Task directions: The whole of the data, every line, should come back exactly the same.

Records for this exercise:
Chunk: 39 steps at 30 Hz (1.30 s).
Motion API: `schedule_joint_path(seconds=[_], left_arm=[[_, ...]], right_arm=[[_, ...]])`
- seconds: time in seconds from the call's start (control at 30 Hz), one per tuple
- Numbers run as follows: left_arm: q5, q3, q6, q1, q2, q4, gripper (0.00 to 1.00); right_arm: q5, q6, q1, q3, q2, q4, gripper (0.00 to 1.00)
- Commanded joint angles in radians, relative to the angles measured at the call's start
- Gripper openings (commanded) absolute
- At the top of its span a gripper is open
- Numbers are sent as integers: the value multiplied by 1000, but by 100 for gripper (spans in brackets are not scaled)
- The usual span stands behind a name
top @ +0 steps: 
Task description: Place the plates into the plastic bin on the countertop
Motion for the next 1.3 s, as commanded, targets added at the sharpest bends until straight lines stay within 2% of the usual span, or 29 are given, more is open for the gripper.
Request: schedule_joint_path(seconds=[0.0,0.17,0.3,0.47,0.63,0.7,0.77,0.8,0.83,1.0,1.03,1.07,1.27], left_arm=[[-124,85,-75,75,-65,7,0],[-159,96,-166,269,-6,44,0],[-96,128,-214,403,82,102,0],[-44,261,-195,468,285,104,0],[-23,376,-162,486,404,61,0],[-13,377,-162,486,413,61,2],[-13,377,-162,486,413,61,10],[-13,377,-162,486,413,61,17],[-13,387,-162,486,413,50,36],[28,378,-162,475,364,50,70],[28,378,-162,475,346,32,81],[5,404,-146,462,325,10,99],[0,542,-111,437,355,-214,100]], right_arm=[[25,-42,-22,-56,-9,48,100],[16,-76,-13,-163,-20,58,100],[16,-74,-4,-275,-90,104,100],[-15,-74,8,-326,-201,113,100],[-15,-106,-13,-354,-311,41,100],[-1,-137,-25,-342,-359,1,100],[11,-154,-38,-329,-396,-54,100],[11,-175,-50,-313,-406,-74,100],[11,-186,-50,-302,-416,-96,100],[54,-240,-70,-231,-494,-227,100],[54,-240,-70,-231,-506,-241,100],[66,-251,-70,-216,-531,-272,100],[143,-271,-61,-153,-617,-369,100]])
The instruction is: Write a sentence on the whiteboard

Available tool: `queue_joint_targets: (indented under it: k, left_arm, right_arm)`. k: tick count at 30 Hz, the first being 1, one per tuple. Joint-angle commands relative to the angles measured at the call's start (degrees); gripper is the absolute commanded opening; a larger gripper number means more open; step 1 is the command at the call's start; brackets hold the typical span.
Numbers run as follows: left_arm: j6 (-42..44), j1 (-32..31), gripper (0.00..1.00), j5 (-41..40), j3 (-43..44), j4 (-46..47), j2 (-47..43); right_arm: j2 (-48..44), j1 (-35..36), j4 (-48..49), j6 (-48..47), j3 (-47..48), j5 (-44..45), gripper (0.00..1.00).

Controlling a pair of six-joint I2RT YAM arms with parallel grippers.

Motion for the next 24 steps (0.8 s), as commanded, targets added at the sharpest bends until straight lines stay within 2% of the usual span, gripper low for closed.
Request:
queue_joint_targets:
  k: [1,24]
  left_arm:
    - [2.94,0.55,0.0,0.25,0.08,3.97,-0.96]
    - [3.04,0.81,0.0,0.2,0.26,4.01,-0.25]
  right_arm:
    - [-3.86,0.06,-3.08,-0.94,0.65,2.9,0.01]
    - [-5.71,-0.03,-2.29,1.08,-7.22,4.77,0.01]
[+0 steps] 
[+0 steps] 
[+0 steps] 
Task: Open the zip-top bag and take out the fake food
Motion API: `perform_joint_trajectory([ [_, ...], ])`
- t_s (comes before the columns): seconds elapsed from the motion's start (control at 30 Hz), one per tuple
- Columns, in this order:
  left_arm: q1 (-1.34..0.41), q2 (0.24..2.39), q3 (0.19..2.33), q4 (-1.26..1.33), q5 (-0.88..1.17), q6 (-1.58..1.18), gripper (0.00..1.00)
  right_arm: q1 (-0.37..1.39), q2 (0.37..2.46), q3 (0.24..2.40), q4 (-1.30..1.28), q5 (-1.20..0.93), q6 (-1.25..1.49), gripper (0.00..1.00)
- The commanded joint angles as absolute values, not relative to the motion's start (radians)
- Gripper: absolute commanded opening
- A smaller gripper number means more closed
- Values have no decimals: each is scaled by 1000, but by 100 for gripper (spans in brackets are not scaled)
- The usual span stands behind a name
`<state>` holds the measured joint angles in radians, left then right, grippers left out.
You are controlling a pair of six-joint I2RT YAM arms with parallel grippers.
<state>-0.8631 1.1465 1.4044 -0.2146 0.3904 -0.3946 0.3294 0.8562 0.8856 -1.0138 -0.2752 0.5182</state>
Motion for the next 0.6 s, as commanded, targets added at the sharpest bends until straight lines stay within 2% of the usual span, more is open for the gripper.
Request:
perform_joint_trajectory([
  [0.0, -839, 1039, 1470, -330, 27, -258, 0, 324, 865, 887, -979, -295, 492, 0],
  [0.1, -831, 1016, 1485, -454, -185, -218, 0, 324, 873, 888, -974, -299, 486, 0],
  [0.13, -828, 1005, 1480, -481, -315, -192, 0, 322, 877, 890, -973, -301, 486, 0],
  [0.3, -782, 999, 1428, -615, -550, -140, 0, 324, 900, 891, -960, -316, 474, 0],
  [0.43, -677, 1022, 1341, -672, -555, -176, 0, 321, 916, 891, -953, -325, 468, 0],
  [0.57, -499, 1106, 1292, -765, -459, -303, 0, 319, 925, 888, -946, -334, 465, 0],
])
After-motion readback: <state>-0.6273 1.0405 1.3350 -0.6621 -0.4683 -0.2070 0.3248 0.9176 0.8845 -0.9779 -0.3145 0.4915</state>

Written solution:
Chunk: 39 steps at 30 Hz (1.30 s).
Motion API: `schedule_joint_path(seconds=[_], left_arm=[[_, ...]], right_arm=[[_, ...]])`
- seconds: time in seconds from the call's start (control at 30 Hz), one per tuple
- Numbers run as follows: left_arm: q5, q3, q6, q1, q2, q4, gripper (0.00 to 1.00); right_arm: q5, q6, q1, q3, q2, q4, gripper (0.00 to 1.00)
- Commanded joint angles in radians, relative to the angles measured at the call's start
- Gripper openings (commanded) absolute
- At the top of its span a gripper is open
- Numbers are sent as integers: the value multiplied by 1000, but by 100 for gripper (spans in brackets are not scaled)
- The usual span stands behind a name
top @ +0 steps: 
Task description: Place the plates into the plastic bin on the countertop
Motion for the next 1.3 s, as commanded, targets added at the sharpest bends until straight lines stay within 2% of the usual span, or 29 are given, more is open for the gripper.
Request: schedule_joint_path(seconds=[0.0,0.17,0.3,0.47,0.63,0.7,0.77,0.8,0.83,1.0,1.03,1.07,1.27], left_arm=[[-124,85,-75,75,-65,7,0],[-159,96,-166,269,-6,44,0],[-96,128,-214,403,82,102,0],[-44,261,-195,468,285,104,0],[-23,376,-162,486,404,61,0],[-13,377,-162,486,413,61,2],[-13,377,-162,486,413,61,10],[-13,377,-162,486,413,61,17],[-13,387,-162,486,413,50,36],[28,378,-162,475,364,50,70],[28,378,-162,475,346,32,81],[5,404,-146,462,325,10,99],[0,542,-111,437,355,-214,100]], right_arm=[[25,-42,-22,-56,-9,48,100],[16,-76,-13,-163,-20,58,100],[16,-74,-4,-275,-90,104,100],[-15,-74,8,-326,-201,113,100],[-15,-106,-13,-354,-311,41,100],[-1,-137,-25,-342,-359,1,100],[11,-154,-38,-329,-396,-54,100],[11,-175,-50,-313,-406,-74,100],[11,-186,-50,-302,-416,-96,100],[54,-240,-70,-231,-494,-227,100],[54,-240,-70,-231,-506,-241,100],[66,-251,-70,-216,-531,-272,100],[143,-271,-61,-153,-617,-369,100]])
The instruction is: Write a sentence on the whiteboard

Available tool: `queue_joint_targets: (indented under it: k, left_arm, right_arm)`. k: tick count at 30 Hz, the first being 1, one per tuple. Joint-angle commands relative to the angles measured at the call's start (degrees); gripper is the absolute commanded opening; a larger gripper number means more open; step 1 is the command at the call's start; brackets hold the typical span.
Numbers run as follows: left_arm: j6 (-42..44), j1 (-32..31), gripper (0.00..1.00), j5 (-41..40), j3 (-43..44), j4 (-46..47), j2 (-47..43); right_arm: j2 (-48..44), j1 (-35..36), j4 (-48..49), j6 (-48..47), j3 (-47..48), j5 (-44..45), gripper (0.00..1.00).

Controlling a pair of six-joint I2RT YAM arms with parallel grippers.

Motion for the next 24 steps (0.8 s), as commanded, targets added at the sharpest bends until straight lines stay within 2% of the usual span, gripper low for closed.
Request:
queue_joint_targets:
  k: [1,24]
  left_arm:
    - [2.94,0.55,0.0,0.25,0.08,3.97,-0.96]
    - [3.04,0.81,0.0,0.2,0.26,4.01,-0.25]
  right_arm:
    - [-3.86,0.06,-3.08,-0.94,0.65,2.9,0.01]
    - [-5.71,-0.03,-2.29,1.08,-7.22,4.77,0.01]
[+0 steps] 
[+0 steps] 
[+0 steps] 
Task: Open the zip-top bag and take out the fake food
Motion API: `perform_joint_trajectory([ [_, ...], ])`
- t_s (comes before the columns): seconds elapsed from the motion's start (control at 30 Hz), one per tuple
- Columns, in this order:
  left_arm: q1 (-1.34..0.41), q2 (0.24..2.39), q3 (0.19..2.33), q4 (-1.26..1.33), q5 (-0.88..1.17), q6 (-1.58..1.18), gripper (0.00..1.00)
  right_arm: q1 (-0.37..1.39), q2 (0.37..2.46), q3 (0.24..2.40), q4 (-1.30..1.28), q5 (-1.20..0.93), q6 (-1.25..1.49), gripper (0.00..1.00)
- The commanded joint angles as absolute values, not relative to the motion's start (radians)
- Gripper: absolute commanded opening
- A smaller gripper number means more closed
- Values have no decimals: each is scaled by 1000, but by 100 for gripper (spans in brackets are not scaled)
- The usual span stands behind a name
`<state>` holds the measured joint angles in radians, left then right, grippers left out.
You are controlling a pair of six-joint I2RT YAM arms with parallel grippers.
<state>-0.8631 1.1465 1.4044 -0.2146 0.3904 -0.3946 0.3294 0.8562 0.8856 -1.0138 -0.2752 0.5182</state>
Motion for the next 0.6 s, as commanded, targets added at the sharpest bends until straight lines stay within 2% of the usual span, more is open for the gripper.
Request:
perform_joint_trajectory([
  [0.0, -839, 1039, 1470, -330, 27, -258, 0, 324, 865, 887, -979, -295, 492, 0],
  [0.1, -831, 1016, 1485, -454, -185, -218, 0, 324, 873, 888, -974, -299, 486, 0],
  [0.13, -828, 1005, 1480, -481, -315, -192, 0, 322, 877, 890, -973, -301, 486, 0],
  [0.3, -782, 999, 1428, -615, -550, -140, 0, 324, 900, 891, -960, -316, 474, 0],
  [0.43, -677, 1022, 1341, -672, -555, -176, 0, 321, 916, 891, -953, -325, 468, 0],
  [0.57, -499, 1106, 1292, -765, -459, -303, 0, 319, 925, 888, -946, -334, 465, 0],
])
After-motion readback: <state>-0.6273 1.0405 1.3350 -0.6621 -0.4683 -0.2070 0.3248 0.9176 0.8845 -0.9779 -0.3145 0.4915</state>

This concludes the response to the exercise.